Sociólogo e historiador y Profesor Titular del Departament de Sociologia i Antropologia Social de la Universitat de València.
Durante demasiado tiempo el origen se olvidó y las fallas infantiles han sido cualquier cosa menos infantiles. Resulta curioso como tantos falleros ahora adultos apenas recuerdan cuando hacían sus fallitas como un juego más, en la intimidad de sus casas, e incluso las quemaban rodeados de sus familiares admirados del fervor fallero de sus niños. Pero las inexorables reglas de la burocratización fallera hicieron que fuean desapareciendo las comisiones infantiles, que hasta los años cincuenta eran independientes en el cap-i-casal, para convertirse en simples extensiones de las comisiones adultas. Entonces fue cuando la falla dejó de ser un juego de niños en la calle, el tiempo que la antigua estoreta velleta fue retirada de la circulación.
Pese a ello muchos colegios e institutos han mantenido viva la llama de la falla infantil realmente infantil, sin pasar por los filtros de unos artistas a quien unos adultos han encargado unos monumentos que tienen muy poco que ver con el universo, fantasías y ilusiones de los más pequeños. Pero sobre todo parece que el juego fallero haya ido desapareciendo de las propias comisiones, que se conforman en llevar la chiquillería en el taller, con las pocas excepciones de las comisiones que se hacen ellas mismas la falla. Afortunadamente algunas iniciativas han propiciado la elaboración de talleres donde los pequeños han podido reencontrarse con la magia de hacer falla.
Porque aparte de la sus utilidad didáctica y pedagógica, la falla infantil es, esencialmente, un juego, en el que el pequeño no sólo imita el hacer falla de los adultos sino que reinterpreta los códigos falleros que está aprendiendo en función de su propia cosmovisión infantil. Entonces las cosas y personajes de la falleta ya no son lo que los adultos quieren que sea, sino que se abre aquí el territorio siempre fecundo y imprevisible de la creatividad, de confeccionar la falla por el puro placer de entregarse a la acción lúdica, porque, afortunadamente, todavía no se piensa en premios ni en recompensas, más allá del premio del propio juego.
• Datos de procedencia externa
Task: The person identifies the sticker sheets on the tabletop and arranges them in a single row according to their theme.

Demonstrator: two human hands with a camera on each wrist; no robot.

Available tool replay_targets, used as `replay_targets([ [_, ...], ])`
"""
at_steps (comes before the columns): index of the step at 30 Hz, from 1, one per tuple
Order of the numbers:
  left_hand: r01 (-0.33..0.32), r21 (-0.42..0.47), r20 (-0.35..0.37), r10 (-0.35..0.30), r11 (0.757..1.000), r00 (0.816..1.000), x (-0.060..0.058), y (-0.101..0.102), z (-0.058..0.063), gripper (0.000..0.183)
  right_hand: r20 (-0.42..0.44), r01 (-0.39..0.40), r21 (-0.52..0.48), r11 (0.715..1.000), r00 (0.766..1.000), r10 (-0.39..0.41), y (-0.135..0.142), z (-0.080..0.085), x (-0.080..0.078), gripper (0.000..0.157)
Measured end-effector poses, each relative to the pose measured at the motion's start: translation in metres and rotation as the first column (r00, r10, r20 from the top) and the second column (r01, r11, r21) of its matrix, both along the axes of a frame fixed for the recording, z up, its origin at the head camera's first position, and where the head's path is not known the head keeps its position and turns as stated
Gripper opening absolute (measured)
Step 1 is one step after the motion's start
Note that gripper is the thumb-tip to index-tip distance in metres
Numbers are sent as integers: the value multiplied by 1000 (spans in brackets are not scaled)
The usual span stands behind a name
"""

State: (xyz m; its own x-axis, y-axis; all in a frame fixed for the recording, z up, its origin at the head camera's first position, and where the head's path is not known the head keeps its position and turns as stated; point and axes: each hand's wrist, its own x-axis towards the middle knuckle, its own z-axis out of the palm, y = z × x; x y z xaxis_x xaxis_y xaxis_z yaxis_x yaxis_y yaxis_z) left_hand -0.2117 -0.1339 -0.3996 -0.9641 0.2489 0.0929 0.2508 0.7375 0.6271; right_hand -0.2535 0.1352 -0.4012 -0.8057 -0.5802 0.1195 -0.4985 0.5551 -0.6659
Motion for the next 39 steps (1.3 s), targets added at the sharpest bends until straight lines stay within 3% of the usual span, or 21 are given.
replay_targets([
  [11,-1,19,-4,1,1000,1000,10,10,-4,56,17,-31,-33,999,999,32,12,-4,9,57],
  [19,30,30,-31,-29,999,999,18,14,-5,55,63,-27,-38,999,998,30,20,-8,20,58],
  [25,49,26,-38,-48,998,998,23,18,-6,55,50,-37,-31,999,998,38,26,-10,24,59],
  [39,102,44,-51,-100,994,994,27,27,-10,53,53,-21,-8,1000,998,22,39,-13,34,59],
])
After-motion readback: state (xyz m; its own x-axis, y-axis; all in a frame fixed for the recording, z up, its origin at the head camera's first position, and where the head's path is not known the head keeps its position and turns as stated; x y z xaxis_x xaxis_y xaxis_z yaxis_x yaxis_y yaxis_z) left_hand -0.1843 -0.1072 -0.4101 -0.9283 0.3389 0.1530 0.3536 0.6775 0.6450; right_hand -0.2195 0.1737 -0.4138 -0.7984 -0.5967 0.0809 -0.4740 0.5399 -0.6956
A menudo no se cae en el hecho de que el juego es estar intensamente presente y en el presente. Luego llega la vida adulta con sus prisas, con sus obsesiones tanto por el pasado como el futuro, mientras la riqueza del momento, la intensidad del instante, se pierde entre las ansiedades de la responsabilidad, la competitividad y la jungla de la vida moderna. Por eso es tan importante ese juego infantil que no es un instrumento para algo sino la recompensa en sí mismo. Si además el juego consiste en pensar, componer, plantar y quemar la falla, ingresamos en un territorio donde el niño juega y aprende al mismo tiempo la tradición de la que va a terminar siendo un eslabón más, y sólo de esa manera vinculará muchos de los mejores recuerdos da la niñez a esa falla que junto a la de cada año se convertirá en su más preciada memoria sentimental, el fundamento emocional del compromiso de ese adulto que una vez fue un niño jugando a hacer fallas con una fiesta que siempre será para él mucho más que una fiesta. El juego desinteresado y pleno que, al final, conformará su identidad de fallero y valenciano. !Casi nada está en juego!